Bound for the exponential distribution using chebychev's inequality

Question

Let $X$ be an exponential distribution with rate lambda. I'm supposed to find the exact value of $P(|X-\mu |\ge k \sigma )$ for any $k>1$ then compare it to the bound I get from Chebyshev's. How do I use Chebyshev's to find a bound when I'm not given anything else? I'm pretty confused on Chebyshev unless I'm given numbers.

Answer 1

Our random variable $X$ has density function $\lambda e^{-\lambda x}$ for $x\gt 0$. Note that $X$ has mean $\mu=\frac{1}{\lambda}$ and variance $\frac{1}{\lambda^2}$.
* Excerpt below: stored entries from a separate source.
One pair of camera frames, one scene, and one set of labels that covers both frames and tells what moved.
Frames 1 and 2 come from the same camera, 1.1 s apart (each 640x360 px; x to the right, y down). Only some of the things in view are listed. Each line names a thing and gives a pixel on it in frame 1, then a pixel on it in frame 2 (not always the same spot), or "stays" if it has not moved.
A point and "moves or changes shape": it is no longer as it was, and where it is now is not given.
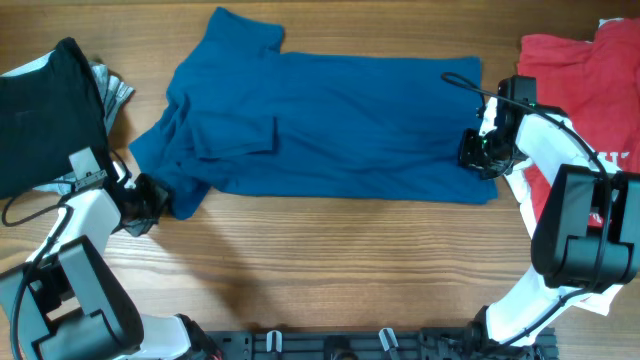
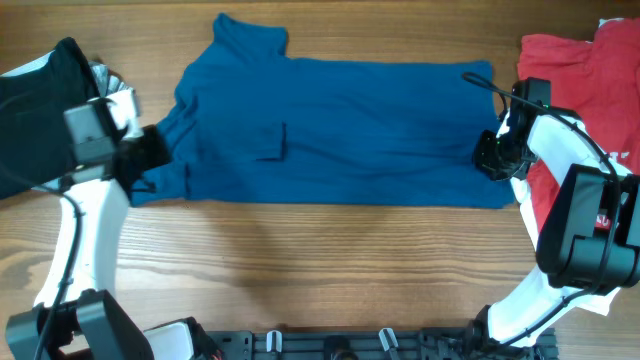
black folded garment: (46, 115) stays
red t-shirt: (597, 82) stays
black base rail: (404, 344) stays
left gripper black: (150, 198) -> (148, 150)
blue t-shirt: (236, 117) moves or changes shape
For $k\ge 1$, the probability that $|X-\mu|$ is $\ge \frac{k}{\lambda}$ is $e^{-(\lambda)(k/\lambda)}$, which is $e^{-k}$. This is because $\frac{1}{\lambda}-\frac{k}{\lambda}\le 0$. (For $0\lt k\lt 1$, the expression for the probability would be different.)

The Chebyshev Inequality says that the probability that $|X-\mu|\ge k\sigma$, that is, $\frac{k}{\lambda}$, is $\le \frac{1}{k^2}$.

Note that the bound given by the Chebyshev Inequality is some distance from the true probability.